[Opening Available data section]

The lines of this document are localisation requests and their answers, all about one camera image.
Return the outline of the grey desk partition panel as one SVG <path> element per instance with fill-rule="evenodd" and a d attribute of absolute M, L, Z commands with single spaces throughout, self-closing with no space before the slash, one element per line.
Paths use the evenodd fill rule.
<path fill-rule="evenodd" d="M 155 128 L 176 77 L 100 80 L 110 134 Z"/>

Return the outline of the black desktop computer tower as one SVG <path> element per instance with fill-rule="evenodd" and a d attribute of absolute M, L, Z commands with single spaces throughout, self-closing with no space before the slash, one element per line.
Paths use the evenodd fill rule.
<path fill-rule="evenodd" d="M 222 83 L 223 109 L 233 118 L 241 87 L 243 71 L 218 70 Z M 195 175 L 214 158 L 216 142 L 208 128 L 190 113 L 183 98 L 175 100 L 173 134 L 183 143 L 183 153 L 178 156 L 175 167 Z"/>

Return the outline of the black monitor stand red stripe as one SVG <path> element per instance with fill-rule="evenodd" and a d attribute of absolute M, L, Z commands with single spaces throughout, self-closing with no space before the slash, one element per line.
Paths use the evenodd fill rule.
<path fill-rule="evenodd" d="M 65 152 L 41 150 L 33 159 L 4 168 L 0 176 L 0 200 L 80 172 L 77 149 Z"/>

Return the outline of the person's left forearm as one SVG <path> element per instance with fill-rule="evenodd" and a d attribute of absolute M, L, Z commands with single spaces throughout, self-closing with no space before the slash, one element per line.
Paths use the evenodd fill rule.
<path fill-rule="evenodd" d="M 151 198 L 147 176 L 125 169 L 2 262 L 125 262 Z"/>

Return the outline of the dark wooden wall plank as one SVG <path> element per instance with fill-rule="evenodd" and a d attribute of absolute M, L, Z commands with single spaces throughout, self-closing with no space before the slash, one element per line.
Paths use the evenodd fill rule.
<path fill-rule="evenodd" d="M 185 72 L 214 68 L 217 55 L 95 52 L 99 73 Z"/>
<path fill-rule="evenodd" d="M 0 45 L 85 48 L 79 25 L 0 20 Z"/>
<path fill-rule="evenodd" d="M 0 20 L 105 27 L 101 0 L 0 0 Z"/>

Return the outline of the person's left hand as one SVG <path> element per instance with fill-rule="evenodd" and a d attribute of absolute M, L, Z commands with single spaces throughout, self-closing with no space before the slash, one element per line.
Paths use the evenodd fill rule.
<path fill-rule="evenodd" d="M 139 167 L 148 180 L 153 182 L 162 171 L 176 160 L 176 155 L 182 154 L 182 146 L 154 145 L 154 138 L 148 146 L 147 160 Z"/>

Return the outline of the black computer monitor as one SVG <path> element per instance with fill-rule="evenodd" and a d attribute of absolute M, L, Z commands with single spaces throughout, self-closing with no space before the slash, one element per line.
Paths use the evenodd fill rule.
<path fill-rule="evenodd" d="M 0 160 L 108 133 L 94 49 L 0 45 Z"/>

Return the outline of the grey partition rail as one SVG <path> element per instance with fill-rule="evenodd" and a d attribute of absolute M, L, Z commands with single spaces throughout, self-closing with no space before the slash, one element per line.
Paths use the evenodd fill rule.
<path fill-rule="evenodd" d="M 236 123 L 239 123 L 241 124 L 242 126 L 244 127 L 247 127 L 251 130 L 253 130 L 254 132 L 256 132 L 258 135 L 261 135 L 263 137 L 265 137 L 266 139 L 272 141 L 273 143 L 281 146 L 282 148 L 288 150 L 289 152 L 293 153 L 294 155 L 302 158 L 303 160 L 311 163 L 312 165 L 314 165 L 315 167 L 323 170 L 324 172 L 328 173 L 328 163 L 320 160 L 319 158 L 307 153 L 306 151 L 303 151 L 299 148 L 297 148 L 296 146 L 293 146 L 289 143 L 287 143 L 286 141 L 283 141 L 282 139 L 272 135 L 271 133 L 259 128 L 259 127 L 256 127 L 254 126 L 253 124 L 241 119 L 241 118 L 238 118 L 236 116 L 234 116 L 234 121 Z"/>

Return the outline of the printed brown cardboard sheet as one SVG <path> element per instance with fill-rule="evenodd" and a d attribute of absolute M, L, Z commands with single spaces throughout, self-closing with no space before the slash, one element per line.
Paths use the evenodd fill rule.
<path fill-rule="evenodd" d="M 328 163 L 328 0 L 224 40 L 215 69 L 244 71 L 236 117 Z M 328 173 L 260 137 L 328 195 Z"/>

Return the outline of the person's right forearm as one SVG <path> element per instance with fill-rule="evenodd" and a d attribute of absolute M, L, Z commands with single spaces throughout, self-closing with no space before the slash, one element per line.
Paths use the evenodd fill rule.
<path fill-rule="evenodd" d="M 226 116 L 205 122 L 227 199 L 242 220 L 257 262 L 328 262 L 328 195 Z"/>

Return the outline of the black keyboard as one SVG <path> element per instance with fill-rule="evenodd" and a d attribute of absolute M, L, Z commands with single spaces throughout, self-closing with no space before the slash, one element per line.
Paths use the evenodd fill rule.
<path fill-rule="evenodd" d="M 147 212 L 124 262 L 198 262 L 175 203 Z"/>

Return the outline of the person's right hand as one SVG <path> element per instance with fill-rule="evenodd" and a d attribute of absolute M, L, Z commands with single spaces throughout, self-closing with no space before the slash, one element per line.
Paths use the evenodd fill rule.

[Closing Available data section]

* [What you have to do]: Write out all the entries exactly.

* [Answer to the problem]:
The lines of this document are localisation requests and their answers, all about one camera image.
Return the outline of the grey desk partition panel as one SVG <path> element per instance with fill-rule="evenodd" and a d attribute of absolute M, L, Z commands with single spaces throughout, self-closing with no space before the slash, one element per line.
Paths use the evenodd fill rule.
<path fill-rule="evenodd" d="M 155 128 L 176 77 L 100 80 L 110 134 Z"/>

Return the outline of the black desktop computer tower as one SVG <path> element per instance with fill-rule="evenodd" and a d attribute of absolute M, L, Z commands with single spaces throughout, self-closing with no space before the slash, one element per line.
Paths use the evenodd fill rule.
<path fill-rule="evenodd" d="M 222 83 L 223 109 L 233 118 L 241 87 L 243 71 L 218 70 Z M 195 175 L 214 158 L 216 142 L 208 128 L 190 113 L 183 98 L 175 100 L 173 134 L 183 143 L 183 153 L 178 156 L 175 167 Z"/>

Return the outline of the black monitor stand red stripe as one SVG <path> element per instance with fill-rule="evenodd" and a d attribute of absolute M, L, Z commands with single spaces throughout, self-closing with no space before the slash, one element per line.
Paths use the evenodd fill rule.
<path fill-rule="evenodd" d="M 65 152 L 41 150 L 33 159 L 4 168 L 0 176 L 0 200 L 80 172 L 77 149 Z"/>

Return the outline of the person's left forearm as one SVG <path> element per instance with fill-rule="evenodd" and a d attribute of absolute M, L, Z commands with single spaces throughout, self-closing with no space before the slash, one element per line.
Paths use the evenodd fill rule.
<path fill-rule="evenodd" d="M 151 198 L 147 176 L 125 169 L 2 262 L 125 262 Z"/>

Return the outline of the dark wooden wall plank as one SVG <path> element per instance with fill-rule="evenodd" and a d attribute of absolute M, L, Z commands with single spaces throughout, self-closing with no space before the slash, one element per line.
Paths use the evenodd fill rule.
<path fill-rule="evenodd" d="M 185 72 L 214 68 L 217 55 L 95 52 L 99 73 Z"/>
<path fill-rule="evenodd" d="M 0 45 L 85 48 L 79 25 L 0 20 Z"/>
<path fill-rule="evenodd" d="M 0 20 L 105 27 L 101 0 L 0 0 Z"/>

Return the outline of the person's left hand as one SVG <path> element per instance with fill-rule="evenodd" and a d attribute of absolute M, L, Z commands with single spaces throughout, self-closing with no space before the slash, one element per line.
Paths use the evenodd fill rule.
<path fill-rule="evenodd" d="M 139 167 L 148 180 L 153 182 L 162 171 L 176 160 L 176 155 L 182 154 L 182 146 L 154 145 L 154 138 L 148 146 L 147 160 Z"/>

Return the outline of the black computer monitor as one SVG <path> element per instance with fill-rule="evenodd" and a d attribute of absolute M, L, Z commands with single spaces throughout, self-closing with no space before the slash, one element per line.
Paths use the evenodd fill rule.
<path fill-rule="evenodd" d="M 0 160 L 108 133 L 94 49 L 0 45 Z"/>

Return the outline of the grey partition rail as one SVG <path> element per instance with fill-rule="evenodd" and a d attribute of absolute M, L, Z commands with single spaces throughout, self-closing with no space before the slash, one element per line.
Paths use the evenodd fill rule.
<path fill-rule="evenodd" d="M 236 123 L 239 123 L 241 124 L 242 126 L 244 127 L 247 127 L 251 130 L 253 130 L 254 132 L 256 132 L 258 135 L 261 135 L 263 137 L 265 137 L 266 139 L 272 141 L 273 143 L 281 146 L 282 148 L 288 150 L 289 152 L 293 153 L 294 155 L 302 158 L 303 160 L 311 163 L 312 165 L 314 165 L 315 167 L 323 170 L 324 172 L 328 173 L 328 163 L 320 160 L 319 158 L 307 153 L 306 151 L 303 151 L 299 148 L 297 148 L 296 146 L 293 146 L 289 143 L 287 143 L 286 141 L 283 141 L 282 139 L 272 135 L 271 133 L 259 128 L 259 127 L 256 127 L 254 126 L 253 124 L 241 119 L 241 118 L 238 118 L 236 116 L 234 116 L 234 121 Z"/>

Return the outline of the printed brown cardboard sheet as one SVG <path> element per instance with fill-rule="evenodd" and a d attribute of absolute M, L, Z commands with single spaces throughout, self-closing with no space before the slash, one element per line.
Paths use the evenodd fill rule.
<path fill-rule="evenodd" d="M 328 163 L 328 0 L 224 40 L 215 69 L 244 71 L 236 117 Z M 328 173 L 260 137 L 328 195 Z"/>

Return the outline of the person's right forearm as one SVG <path> element per instance with fill-rule="evenodd" and a d attribute of absolute M, L, Z commands with single spaces throughout, self-closing with no space before the slash, one element per line.
Paths use the evenodd fill rule.
<path fill-rule="evenodd" d="M 226 116 L 205 122 L 227 199 L 242 220 L 257 262 L 328 262 L 328 195 Z"/>

Return the outline of the black keyboard as one SVG <path> element per instance with fill-rule="evenodd" and a d attribute of absolute M, L, Z commands with single spaces throughout, self-closing with no space before the slash, one element per line.
Paths use the evenodd fill rule.
<path fill-rule="evenodd" d="M 147 212 L 124 262 L 198 262 L 175 203 Z"/>

Return the outline of the person's right hand as one SVG <path> element per instance with fill-rule="evenodd" and a d attribute of absolute M, L, Z commands with single spaces throughout, self-closing with no space before the slash, one element per line.
Paths use the evenodd fill rule.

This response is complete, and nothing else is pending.